Grumbling, but kind of liking her for it nonetheless, we clean the eating area and form up, making sure F.B. and Marioschke are in the middle in case they need help. Yesterday, when we learned Bari and King were dead, there wasn’t one hand reached out to anyone; for better or worse, now we’re a team.
8
THE EVIL ISSUE, THE IRREPLACEABLE ISSUE, AND THE SQUASHED-LIKE-A-BUG ISSUE
April 25, 2129. On Virgo, upbound Earth to Mars. 149 million kilometers from the sun, 166 million kilometers from Mars, 3.8 million kilometers from Earth.
WE OPEN THE hatch into Farm Section 1 with a utility stick, not knowing much about what might have gone where. Nothing comes at us, so we pull ourselves down the ladder past the big piped-light ports to the first growing deck, almost 15 meters down.
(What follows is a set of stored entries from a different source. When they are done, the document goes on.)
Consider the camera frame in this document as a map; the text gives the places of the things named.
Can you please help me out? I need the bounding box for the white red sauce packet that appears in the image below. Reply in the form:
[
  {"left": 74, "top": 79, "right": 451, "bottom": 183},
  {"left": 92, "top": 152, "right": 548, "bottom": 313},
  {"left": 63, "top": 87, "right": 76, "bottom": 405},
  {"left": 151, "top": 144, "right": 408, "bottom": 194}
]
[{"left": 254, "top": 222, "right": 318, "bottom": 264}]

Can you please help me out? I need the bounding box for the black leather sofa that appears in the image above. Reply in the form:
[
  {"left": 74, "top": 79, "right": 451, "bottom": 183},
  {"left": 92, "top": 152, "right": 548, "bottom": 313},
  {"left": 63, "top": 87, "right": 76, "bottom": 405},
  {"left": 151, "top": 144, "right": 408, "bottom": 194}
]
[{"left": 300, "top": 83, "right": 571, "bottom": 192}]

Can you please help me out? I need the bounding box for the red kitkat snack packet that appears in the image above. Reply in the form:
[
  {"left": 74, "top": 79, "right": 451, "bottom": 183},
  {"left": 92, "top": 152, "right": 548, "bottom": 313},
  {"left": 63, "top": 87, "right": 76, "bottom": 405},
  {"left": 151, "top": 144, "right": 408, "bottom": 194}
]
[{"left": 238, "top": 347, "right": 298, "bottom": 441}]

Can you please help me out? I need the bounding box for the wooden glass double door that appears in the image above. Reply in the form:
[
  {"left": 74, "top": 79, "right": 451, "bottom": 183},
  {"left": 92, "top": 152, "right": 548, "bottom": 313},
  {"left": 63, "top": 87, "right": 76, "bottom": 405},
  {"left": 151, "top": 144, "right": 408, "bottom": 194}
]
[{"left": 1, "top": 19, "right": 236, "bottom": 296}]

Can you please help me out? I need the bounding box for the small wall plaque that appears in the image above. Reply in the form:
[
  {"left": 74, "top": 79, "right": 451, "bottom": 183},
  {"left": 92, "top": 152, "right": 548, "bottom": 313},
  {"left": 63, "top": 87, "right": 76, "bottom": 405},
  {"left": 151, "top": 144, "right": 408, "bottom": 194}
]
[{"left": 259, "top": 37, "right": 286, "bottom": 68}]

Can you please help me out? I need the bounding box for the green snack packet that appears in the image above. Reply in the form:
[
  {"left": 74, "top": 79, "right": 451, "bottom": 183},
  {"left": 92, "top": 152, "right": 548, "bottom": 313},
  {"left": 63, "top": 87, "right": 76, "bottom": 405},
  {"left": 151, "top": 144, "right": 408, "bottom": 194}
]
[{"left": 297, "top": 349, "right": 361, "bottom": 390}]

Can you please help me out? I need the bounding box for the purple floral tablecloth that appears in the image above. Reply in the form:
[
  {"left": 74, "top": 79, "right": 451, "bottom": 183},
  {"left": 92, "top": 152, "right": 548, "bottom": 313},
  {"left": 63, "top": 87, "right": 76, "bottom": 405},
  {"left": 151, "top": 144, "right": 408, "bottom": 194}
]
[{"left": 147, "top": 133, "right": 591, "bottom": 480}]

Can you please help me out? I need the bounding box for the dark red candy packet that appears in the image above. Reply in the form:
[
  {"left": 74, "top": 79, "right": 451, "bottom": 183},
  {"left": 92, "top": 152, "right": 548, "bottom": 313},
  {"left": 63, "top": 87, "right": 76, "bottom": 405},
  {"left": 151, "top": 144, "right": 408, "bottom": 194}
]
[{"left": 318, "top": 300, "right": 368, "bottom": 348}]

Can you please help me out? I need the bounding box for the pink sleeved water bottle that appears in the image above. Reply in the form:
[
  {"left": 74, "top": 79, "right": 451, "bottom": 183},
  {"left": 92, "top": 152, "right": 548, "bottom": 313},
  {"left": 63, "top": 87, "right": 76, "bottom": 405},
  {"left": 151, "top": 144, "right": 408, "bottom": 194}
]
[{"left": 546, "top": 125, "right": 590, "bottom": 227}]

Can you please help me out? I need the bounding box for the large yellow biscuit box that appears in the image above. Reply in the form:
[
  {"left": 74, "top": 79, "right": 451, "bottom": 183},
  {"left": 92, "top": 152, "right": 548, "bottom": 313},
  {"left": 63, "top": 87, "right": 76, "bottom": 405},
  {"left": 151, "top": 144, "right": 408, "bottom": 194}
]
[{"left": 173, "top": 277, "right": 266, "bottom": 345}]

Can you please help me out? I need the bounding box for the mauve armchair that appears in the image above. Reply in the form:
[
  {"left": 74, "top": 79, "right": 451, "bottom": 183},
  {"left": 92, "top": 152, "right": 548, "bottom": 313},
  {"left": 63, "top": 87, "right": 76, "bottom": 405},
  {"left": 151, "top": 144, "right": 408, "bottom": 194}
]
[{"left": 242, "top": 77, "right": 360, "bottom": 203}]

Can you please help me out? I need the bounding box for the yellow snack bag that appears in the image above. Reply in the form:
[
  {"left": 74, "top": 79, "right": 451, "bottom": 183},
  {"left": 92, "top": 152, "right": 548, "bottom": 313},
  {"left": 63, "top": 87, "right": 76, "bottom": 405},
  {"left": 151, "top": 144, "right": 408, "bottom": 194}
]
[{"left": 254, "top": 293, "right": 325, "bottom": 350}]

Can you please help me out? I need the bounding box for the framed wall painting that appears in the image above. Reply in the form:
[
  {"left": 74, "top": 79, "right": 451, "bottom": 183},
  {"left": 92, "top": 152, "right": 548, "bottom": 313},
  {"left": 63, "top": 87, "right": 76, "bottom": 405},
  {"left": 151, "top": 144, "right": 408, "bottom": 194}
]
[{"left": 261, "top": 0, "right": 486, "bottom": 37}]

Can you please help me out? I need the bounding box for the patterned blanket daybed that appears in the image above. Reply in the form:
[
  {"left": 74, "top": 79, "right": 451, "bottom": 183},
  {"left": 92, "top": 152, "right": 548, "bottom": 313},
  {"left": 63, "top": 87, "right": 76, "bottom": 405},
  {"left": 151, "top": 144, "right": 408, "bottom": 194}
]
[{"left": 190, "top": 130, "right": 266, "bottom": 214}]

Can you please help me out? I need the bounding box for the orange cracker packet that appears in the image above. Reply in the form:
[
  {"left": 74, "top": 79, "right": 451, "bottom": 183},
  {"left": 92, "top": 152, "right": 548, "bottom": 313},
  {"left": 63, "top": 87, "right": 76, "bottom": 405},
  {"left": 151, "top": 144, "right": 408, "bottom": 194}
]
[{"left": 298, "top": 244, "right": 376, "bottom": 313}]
Instead of vertical coretube-to-hull walls, like the pressurized cargo section has, farm sections are divided into growing decks, with long narrow beds you walk between to do whatever it is you do with plants. (All I know about them is roots down, leaves up.) After the first big drop the growing decks are only about 4 meters apart; climbing down an enclosed ladder through several levels feels ultra confining.
The piped sunlight ports in the ceilings make every deck warm and bright. It’s humid; wet soil and water have spilled from bins that didn’t close fast enough, or jammed open. Looking toward the nose, I see mud, where soil beds and water tanks have dumped against the bulkheads.
There’s a bigger mess on the bulkhead at the next level. I point it out to Glisters.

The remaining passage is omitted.